- Born: 22 April 1903 Claremont, Western Australia
- Died: 19 January 1986 (aged 82) Howqua, Victoria, Australia
- Occupations: Lawyer, businessman
- Awards: Knight Bachelor; Knight of the Order of Australia;

= Colin Syme =

Australian businessman

Sir Colin York Syme (22 April 1903 – 19 January 1986) was an Australian lawyer, businessman, technological innovator, and medical research administrator. He was noted as Chairman of BHP for nineteen years (1952–1971), and President of the Walter and Eliza Hall Institute of Medical Research for seventeen years (1961–1978).

==Career==
Colin Syme studied in Perth, Melbourne and Sydney before joining the Melbourne legal firm of Hedderwick, Fookes and Alston in 1923. An articled clerk, Syme had ambitions to become a barrister, but after the premature death of Bruce Hedderwick in 1925, he accepted an offer to stay at the firm and was made a partner in 1928, remaining so until 1966.

Meanwhile, in 1937, he became a director of BHP and many of its subsidiaries, including Tubemakers of Australia, Australian Iron & Steel, Rylands Bros and the Commonwealth Aircraft Corporation. He was also a director of a number of other companies, including Imperial Chemical Industries of Australia and New Zealand, Elder Smith Goldsbrough Mort, the Private Investment Company for Asia, Mount Lyell Mining and Railway Company, National Australia Bank and the International Iron & Steel Institute.

In 1972, the federal government set up a committee under the Chairmanship of Sir Colin Syme to advise it on science and technology. It was known as the Syme Committee.

In 1973 he and Lance Townsend co-chaired an inquiry into Victorian health services, which produced findings widely known as the Syme-Townsend report, a major outcome of which was the creation of the Health Commission of Victoria.

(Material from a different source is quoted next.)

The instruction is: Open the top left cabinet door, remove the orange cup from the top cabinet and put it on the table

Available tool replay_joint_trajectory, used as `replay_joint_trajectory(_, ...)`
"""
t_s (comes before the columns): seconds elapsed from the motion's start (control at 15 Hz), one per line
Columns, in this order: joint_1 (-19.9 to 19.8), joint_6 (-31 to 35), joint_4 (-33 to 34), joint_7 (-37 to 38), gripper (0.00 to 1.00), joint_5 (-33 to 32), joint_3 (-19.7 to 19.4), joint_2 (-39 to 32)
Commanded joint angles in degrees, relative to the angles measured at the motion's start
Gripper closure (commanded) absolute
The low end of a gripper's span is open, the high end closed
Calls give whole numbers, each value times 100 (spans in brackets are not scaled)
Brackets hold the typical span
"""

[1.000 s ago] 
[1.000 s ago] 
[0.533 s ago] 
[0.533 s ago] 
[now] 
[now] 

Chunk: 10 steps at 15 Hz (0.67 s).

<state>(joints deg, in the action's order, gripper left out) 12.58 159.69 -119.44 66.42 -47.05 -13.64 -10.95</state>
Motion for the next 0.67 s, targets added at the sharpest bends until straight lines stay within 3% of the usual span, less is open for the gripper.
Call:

Late in his career, he was President of the Walter and Eliza Hall Institute of Medical Research. When he retired from the latter position in 1978, the board established the Colin Syme Fellowship Fund, to nurture the career development of a talented young investigator within the Institute.

==Honours==
On 8 June 1963, Colin Syme was made a Knight Bachelor. On 6 June 1977, he was appointed a Knight of the Order of Australia (AK), "for extraordinary and meritorious service to industry, particularly in the fields of research and technology".

He was the inaugural President of the Order of Australia Association, from January 1980 to January 1983.

He was an Honorary Doctor of Laws.

His portrait, painted by Judy Cassab, hangs in the National Portrait Gallery, Canberra.